In an era where Diablo-like games have made a huge resurgence with titles such as Runic Games’ Torchlight I and II, often hastily developed to precede Blizzard’s own launch of Diablo III, the usual elements players expect and their actual execution quickly give away what constitutes a worthy entry in the genre.
Realms of Ancient War, commonly abbreviated as RAW, is a role-playing game in which the player controls one of three pretty typical fantasy classes: a warrior, a mage, or a rogue. Each play as one might expect; the warrior is an up-close and personal melee style character, the mage uses offensive and defensive spells, and the rogue can shoot arrows and also use a dagger for close combat, making her the most well-rounded character in the game. Alone, you must spelunk through dungeons, defeating enemies and looting for treasures along the way. Unfortunately it seems that Wizarbox’s attempt in Realms of Ancient War has proven itself to be a tattered recollection of fallen times.
Aside from that, the challenges which RAW faces are how to distinguish itself from its more popular brethren in Diablo and Path of Exile. This proves to be an obstacle that Wizarbox had trouble overpassing, though to some success, while at other times merely neglected to address at all.
Here’s what we liked:
Art direction: Realms of Ancient War looks like what is to be expected from the usual low-budget attempt at the genre; pretty well animated models and environments, delightful particle effects, particularly when using magic attacks such as the fireball, and all at a steady frame rate, with the occasional dip in framerate when combat scenarios get too congested. Effort was indeed put into the in-game cinematics that utilize gorgeous hand-drawn illustrations to highlight the game’s plot.
Cooperative play: The addition of the ability to play with a friend is highly welcome in a game like this and one of the game’s pleasantly welcomed features. However, unfortunately the game is constrained to only one other available local partner. The lack of online capabilities is a serious blow to the game’s replay value.
Controls: The controls are relatively simple for an RPG. Each class has its different attacks or spells assigned to the controllers face buttons, a swipe of the L2 button will use a potion to heal the player, and of course the analog stick to move the player around. This simple control interface makes sense, as the game itself is pretty simple to play.
Voice Acting: Voice acting is fairly hit or miss in video games; oftentimes the actors tend to oversell their performances, especially in this standard type of fantasy setting where many characters generally sound the same. Luckily, despite the small budget the team had, the acting here is pretty robust, all points considered. It doesn’t get in the way too much, as it only comes through the game’s cinematics, of which there are luckily few.

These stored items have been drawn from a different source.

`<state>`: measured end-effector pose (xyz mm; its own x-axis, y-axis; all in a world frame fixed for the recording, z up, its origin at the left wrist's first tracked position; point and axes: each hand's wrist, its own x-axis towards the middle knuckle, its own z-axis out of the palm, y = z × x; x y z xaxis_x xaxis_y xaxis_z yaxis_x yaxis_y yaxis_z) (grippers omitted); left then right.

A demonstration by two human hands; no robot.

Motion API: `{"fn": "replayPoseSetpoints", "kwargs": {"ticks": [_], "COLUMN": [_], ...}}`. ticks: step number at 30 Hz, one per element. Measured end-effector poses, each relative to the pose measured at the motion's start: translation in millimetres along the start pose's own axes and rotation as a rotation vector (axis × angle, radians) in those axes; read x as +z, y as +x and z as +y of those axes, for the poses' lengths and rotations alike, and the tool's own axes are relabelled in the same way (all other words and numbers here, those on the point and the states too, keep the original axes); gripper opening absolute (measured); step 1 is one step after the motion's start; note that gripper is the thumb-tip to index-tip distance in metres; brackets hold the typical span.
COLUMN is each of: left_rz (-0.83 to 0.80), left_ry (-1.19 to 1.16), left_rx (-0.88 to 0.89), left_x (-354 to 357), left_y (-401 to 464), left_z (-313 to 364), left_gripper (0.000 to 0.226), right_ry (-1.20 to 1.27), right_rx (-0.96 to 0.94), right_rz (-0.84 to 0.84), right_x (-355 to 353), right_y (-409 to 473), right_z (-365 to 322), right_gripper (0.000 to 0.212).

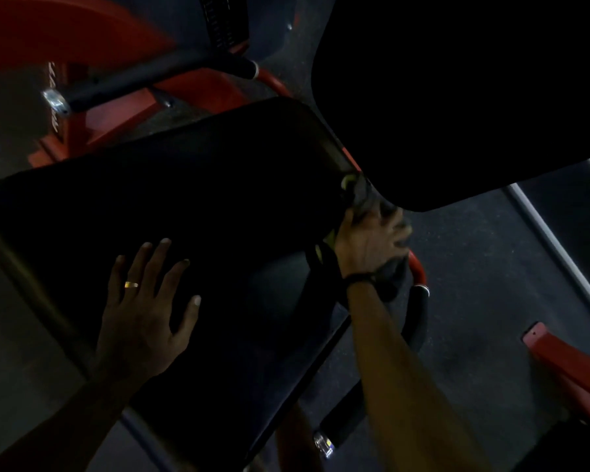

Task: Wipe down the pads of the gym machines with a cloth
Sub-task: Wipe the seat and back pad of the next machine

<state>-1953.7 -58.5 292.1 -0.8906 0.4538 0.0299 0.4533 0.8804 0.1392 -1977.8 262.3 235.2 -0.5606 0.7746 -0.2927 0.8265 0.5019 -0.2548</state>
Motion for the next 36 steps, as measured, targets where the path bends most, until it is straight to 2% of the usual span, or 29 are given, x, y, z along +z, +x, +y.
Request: {"fn": "replayPoseSetpoints", "kwargs": {"ticks": [2,4,6,7,10,13,16,18,21,24,26,31,33,36], "left_rz": [0.0,0.0,0.0,0.002,0.004,0.002,0.014,0.019,0.001,-0.011,-0.008,-0.023,-0.021,-0.015], "left_ry": [0.01,0.011,0.022,0.024,0.009,0.001,0.001,0.011,-0.001,-0.011,-0.014,-0.018,-0.017,-0.03], "left_rx": [0.0,0.002,0.0,-0.001,0.004,-0.005,0.004,0.006,-0.005,-0.02,-0.015,-0.017,-0.018,-0.027], "left_x": [1.0,0.2,-1.4,-1.9,-1.6,-0.3,1.3,1.0,-0.9,-2.1,-2.8,-1.7,-2.0,-3.3], "left_y": [-1.6,0.1,0.8,0.8,0.4,-0.8,-0.3,-0.9,-0.1,1.0,0.7,-0.1,-0.5,0.5], "left_z": [-0.8,0.2,0.9,1.1,0.7,-0.4,-0.7,-1.8,-1.6,-1.7,-0.7,-1.5,-1.3,-0.3], "left_gripper": [0.055,0.055,0.055,0.056,0.055,0.054,0.054,0.054,0.056,0.057,0.055,0.056,0.055,0.055], "right_ry": [-0.049,-0.081,-0.089,-0.089,-0.03,-0.002,0.016,0.02,0.023,0.124,0.157,0.204,0.241,0.255], "right_rx": [-0.112,-0.403,-0.615,-0.651,-0.558,-0.335,-0.175,-0.204,-0.31,-0.32,-0.315,-0.02,-0.014,-0.121], "right_rz": [0.053,0.072,-0.081,-0.126,-0.092,0.006,0.001,0.019,0.061,-0.036,-0.039,0.035,0.045,0.035], "right_x": [10.4,6.2,-7.9,-14.8,-9.5,-0.8,0.4,-2.5,-5.8,-8.5,-7.1,-12.0,-18.4,-19.4], "right_y": [-15.2,-81.8,-162.3,-184.8,-140.3,-35.5,24.9,11.3,-94.0,-162.0,-128.5,-11.7,-9.6,-63.2], "right_z": [-18.2,-12.7,16.8,32.9,63.4,46.9,26.8,31.2,49.7,62.8,62.4,47.0,47.8,58.4], "right_gripper": [0.059,0.06,0.063,0.067,0.064,0.056,0.061,0.062,0.061,0.062,0.062,0.066,0.066,0.061]}}
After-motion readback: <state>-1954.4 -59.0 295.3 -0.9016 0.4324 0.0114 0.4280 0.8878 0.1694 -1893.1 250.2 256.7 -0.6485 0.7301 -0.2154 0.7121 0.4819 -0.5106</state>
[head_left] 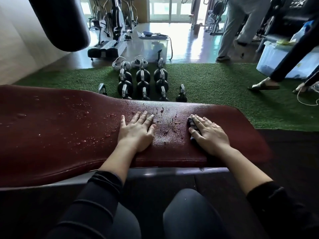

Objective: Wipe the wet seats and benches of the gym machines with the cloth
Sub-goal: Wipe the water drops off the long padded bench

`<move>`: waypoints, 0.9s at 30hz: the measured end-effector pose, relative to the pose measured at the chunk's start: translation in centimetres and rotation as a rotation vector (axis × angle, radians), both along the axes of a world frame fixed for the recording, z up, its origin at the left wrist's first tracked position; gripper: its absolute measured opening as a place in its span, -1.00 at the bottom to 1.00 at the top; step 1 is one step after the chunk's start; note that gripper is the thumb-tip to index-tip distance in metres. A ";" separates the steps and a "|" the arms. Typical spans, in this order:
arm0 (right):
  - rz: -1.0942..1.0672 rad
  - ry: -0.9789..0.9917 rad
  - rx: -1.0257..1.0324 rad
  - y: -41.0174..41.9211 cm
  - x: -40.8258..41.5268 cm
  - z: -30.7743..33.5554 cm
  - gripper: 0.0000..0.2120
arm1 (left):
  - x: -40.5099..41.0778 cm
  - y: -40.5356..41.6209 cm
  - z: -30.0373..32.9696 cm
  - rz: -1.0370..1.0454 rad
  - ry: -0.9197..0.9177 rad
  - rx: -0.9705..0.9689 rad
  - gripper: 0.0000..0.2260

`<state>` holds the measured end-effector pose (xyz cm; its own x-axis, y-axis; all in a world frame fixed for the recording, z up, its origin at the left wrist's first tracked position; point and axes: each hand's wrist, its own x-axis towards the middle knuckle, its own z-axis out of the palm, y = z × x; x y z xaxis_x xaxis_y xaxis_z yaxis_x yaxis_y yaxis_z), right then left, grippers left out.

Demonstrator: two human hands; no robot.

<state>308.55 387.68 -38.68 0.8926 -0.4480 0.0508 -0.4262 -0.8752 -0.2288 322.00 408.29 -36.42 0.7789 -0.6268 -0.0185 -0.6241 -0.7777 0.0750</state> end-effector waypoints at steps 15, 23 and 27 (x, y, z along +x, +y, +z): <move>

Pacing: The game does a good job of letting the player jump into the core gameplay right from the beginning, with only a cinematic introduction and a short talk with a fellow interloper in the dark world of RAW. Seeing as dungeon crawling is one of the game’s main strengths, it’s nice to see that the development team have acknowledged that the player’s time is valuable and is not to be drawn out and wasted.
Here’s what we didn’t like:
Unfair difficulty: This is one of the worst offenders of the game mechanics, by far. While RAW does allow for three difficulty levels from the start, it is how the game has been built that this tends to fall apart. The player has little to no mechanism of defense, which causes enemies, of which often appear in swarms, to easily overcome the player. Especially when an event has been triggered, such as when a key is picked up. As well, the player is given very few lives; though when you die everything you did in the past life remains, if you lose all of your lives, you are forced to replay through the entire level from the beginning. This combined with the style of game that Realms of Ancient War is, creates a disparity between having to be careful and concise with your actions so as to not die while also being pretty fast, as the constantly respawning enemies will give you a run for your money. It just feels cheap, and can lead to large amounts of frustration in small doses, often enough to give up entirely.

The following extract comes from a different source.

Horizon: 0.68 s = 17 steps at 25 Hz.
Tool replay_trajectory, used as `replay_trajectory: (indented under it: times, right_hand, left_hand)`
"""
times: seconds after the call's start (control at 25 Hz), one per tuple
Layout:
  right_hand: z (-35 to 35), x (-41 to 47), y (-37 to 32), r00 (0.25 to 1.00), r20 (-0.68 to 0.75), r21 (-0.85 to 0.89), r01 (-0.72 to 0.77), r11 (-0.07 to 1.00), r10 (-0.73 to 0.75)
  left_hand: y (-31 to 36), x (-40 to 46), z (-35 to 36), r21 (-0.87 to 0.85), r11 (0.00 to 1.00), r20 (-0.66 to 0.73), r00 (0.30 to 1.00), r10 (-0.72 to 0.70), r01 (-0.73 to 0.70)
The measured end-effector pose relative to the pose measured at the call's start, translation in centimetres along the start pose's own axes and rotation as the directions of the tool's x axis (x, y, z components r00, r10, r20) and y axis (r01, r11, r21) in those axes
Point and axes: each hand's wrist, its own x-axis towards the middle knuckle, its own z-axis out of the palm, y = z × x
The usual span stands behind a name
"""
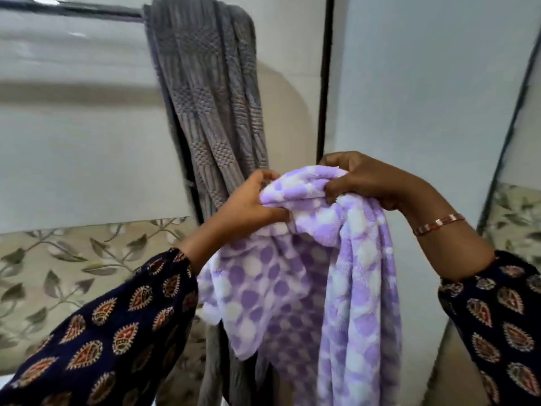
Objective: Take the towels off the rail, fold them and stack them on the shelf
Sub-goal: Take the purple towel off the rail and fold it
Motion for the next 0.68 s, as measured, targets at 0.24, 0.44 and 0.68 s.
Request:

Technical issues: From the moment Realms of Ancient War begins, one of the game’s technical flaws becomes immediately apparent; the load times can be rather atrocious. The introductory loading screen seems to take upwards of 15 to 20 seconds, and only to get to the game’s main menu. While the frame rate remains steady, several graphical glitches can be encountered throughout playtime which hinder the experience greatly.
Repetitive gameplay: RAW does not do much to create any variations in its core gameplay, and this leads to a feeling of trudging through a mountain of repetitive enemies, coupled with the large amounts of deaths the player will amass with nothing to show for this experience. It makes the experience difficult to justify sitting down for long periods of time to play through, as the result of carrying out the same small set of actions repeatedly is a largely negative experience.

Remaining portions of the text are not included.